Il résulta de cette ignorance de l’un et de cette science des autres que le pauvre animal se heurta le museau à la pointe d’une hallebarde, et que, ayant opéré une retraite, il fut accompagné dans cette retraite par une grêle de pierres et projectiles divers. Et quand il voulut revenir à la charge, il se trouva devant une porte fermée.
Devant cette porte, Pipeau laissa échapper un aboi prolongé et lugubre, suivi de jappements furieux.
L’aboi était une plainte à l’adresse de son maître, les jappements une menace à l’adresse des sentinelles.
Ayant constaté que ni son maître ni les sentinelles ne répondaient à ses plaintes ou à ses provocations, Pipeau commença à faire le tour de la forteresse à cette allure désordonnée qui lui était habituelle.
Mais il revint à son point de départ sans avoir trouvé ce que, dans son raisonnement primitif et confus, il espérait peut-être rencontrer, c’est-à-dire une issue par où son maître serait sorti.
En effet, comment pourrait-il entrer dans la tête d’un chien qu’un homme est entraîné dans l’intérieur d’épaisses murailles pour n’en plus sortir? C’est là une idée humaine.
Quelques heures se passèrent pour la pauvre bête dans une sombre inquiétude.
Il finit par s’installer à une vingtaine de pas de la porte et du pont-levis, et, le museau en l’air, inspecta cette chose énorme et noirâtre où son maître s’était englouti.

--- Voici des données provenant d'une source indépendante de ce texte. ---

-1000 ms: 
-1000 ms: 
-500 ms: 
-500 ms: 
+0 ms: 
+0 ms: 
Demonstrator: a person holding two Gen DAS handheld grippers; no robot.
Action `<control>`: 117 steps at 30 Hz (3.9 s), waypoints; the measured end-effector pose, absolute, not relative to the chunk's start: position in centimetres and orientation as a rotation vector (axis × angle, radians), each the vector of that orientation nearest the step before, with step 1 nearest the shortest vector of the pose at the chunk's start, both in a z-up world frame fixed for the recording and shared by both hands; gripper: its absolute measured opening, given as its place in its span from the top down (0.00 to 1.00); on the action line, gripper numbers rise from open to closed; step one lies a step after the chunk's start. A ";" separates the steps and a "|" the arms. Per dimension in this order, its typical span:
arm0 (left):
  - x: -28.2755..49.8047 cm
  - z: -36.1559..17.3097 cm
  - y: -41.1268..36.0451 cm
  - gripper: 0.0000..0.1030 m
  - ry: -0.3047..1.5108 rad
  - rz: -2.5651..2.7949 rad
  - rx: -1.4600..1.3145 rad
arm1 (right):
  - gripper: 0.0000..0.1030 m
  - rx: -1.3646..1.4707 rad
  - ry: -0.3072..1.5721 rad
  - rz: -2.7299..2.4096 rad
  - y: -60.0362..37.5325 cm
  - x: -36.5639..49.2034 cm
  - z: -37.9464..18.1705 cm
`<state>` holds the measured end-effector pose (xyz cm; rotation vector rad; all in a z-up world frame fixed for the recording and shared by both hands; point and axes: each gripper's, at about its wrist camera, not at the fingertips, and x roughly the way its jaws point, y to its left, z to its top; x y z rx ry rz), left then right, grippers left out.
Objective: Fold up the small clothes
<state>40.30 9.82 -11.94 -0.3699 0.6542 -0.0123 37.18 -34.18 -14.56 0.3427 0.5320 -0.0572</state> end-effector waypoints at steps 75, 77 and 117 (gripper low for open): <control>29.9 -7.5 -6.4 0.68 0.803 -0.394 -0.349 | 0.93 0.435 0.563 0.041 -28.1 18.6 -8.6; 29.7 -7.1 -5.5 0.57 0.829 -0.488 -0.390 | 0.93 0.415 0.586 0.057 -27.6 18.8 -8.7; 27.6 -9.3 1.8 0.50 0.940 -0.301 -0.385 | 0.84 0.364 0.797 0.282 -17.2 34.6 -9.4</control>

Des gamins lui jetèrent des pierres, amusement qui prouvait immédiatement à Pipeau que ces jeunes inconnus appartenaient à une race supérieure.
Mais il se contenta d’aller s’installer un peu plus loin.
Cependant, la journée s’écoulait. L’appétit vint, Pipeau résista héroïquement aux tiraillements de son estomac, et demeura ferme à son poste d’observation; c’est tout au plus s’il s’accorda de bâiller pour tromper sa faim.
Le soir arriva.
Nous ne voulons pas insinuer que ce chien raisonnait. Si on accordait le raisonnement au chien, que deviendrait le respect humain? Nous avons trop ce respect pour laisser soupçonner que cet animal avait du cœur et de l’esprit; la théorie de la supériorité et de l’infériorité des races est une bonne théorie; et si on la battait en brèche, on en arriverait à des monstruosités; il faudrait arriver presque à admettre qu’un nègre vaut un blanc et qu’un juif vaut un chrétien, ce qui serait une abomination. Maintenons donc la bonne théorie.